Fears that wrapped Bitcoin on Solana may actually be unbacked have left users worried about a potentially catastrophic impact on Solana’s DeFi ecosystem.

In a series of tweets on Wednesday, a pseudonymous wBTC creator, who goes by the username “meow,” flagged the unspoken issue of wrapped Sollet tokens or soBTC.

“The problem? These tokens are issued by FTX (or Alameda, no one really knows),” explained meow in a tweet.

According to meow, these wrapped tokens were launched early in Solana’s DeFi cycle to boost liquidity and are supposed to be backed 1:1 by Bitcoin or Ethereum. With the token’s issuers (FTX and/or Alameda) now insolvent, the danger of soBTC being unbacked is very real.

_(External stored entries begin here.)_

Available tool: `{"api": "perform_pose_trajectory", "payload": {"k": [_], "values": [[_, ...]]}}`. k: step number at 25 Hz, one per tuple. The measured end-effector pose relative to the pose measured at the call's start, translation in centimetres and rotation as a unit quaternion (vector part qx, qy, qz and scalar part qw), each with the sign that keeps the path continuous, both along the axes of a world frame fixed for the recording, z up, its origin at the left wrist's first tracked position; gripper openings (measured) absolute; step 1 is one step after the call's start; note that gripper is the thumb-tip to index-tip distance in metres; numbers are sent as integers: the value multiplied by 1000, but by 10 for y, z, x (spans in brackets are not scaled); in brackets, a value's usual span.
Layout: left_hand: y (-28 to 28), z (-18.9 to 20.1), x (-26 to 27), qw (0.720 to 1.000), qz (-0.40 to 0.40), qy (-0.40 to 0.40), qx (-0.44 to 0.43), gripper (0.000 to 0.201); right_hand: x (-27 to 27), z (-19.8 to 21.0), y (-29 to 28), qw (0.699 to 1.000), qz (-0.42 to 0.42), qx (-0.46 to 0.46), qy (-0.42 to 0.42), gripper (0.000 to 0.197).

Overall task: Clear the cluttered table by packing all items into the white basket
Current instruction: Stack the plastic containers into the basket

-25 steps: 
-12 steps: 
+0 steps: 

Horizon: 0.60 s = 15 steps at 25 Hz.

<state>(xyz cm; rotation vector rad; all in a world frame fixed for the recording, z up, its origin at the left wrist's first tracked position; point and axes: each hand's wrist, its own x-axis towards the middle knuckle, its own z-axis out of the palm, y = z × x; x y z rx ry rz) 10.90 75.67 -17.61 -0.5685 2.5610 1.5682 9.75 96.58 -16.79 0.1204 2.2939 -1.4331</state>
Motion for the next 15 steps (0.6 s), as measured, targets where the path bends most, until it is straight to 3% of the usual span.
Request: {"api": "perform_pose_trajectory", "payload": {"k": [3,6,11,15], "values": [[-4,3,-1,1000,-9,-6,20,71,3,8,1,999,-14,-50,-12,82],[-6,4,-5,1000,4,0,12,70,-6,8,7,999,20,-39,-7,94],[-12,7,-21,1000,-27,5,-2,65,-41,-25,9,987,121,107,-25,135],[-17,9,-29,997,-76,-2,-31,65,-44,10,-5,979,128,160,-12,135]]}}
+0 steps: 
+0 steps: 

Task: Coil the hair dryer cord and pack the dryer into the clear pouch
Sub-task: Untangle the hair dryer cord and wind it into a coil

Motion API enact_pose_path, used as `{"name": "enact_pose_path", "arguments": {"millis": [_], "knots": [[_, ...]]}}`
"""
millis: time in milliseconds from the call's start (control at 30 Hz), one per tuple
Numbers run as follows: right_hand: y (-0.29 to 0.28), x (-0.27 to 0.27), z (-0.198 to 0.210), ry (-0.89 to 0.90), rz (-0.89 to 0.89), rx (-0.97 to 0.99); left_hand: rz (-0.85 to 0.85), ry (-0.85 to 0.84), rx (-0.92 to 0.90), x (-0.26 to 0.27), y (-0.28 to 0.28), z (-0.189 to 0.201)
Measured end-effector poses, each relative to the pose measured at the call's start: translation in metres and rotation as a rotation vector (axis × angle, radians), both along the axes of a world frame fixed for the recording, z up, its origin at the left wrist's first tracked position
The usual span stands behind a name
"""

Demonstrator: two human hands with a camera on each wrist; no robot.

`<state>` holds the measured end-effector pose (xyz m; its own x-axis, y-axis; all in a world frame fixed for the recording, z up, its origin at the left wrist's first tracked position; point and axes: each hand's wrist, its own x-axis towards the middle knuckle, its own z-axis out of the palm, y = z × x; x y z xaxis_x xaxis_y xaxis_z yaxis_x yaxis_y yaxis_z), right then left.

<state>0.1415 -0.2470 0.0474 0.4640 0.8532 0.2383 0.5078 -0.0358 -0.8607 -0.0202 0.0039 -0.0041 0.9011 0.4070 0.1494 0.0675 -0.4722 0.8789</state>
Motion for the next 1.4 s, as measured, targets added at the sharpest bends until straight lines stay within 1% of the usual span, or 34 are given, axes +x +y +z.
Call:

“This is very problematic, because practically all the major DeFi platforms have soBTC assets as collateral since it has long been accepted as the defacto BTC in the Solana space. If soBTC turns out to have no value, then it could worsen the contagion along more dimensions,” said meow.

A Nansen analysis of known wallets shared with Unchained found that Solana-based lending protocol Solend currently has the largest exposure to soBTC from a DeFi standpoint. Solend has around 437 soBTC worth $7.2 million in its main vault pool.

The Solana DeFi ecosystem is already in dire straits with a sharply-declining SOL token at the heart of it. At the time of writing, SOL had lost over 38% of its value over the previous 24 hours and was trading at $14.94.

The negative price action was largely on account of market-wide panic that the token would soon face nearly $1 billion worth of sell pressure. As epoch 370 approaches on Thursday, 49.6 million SOL tokens worth around $900 million will be unlocked.  

An epoch represents the slot of time in which validators lock their stake in the network to earn rewards. The large token unlock means that a majority of validators are unlocking their staked SOL and are free to sell in the open market.

A recent move from Solana’s cloud provider Hetzner to remove the blockchain’s validators after a change in policy, further added to the fears around the amount of SOL being unstaked.

However, the Solana Foundation tweeted that the 28.5 million that was scheduled to be unstaked from the validator delegation program during this epoch has been re-staked.

“tl;dr Solana Foundation Delegation Program had the worst timing imaginable. It’s been rescheduled because A Few Things Happened Recently,” said Austin Federa, Solana Foundation’s head of Communications, in a follow-up tweet.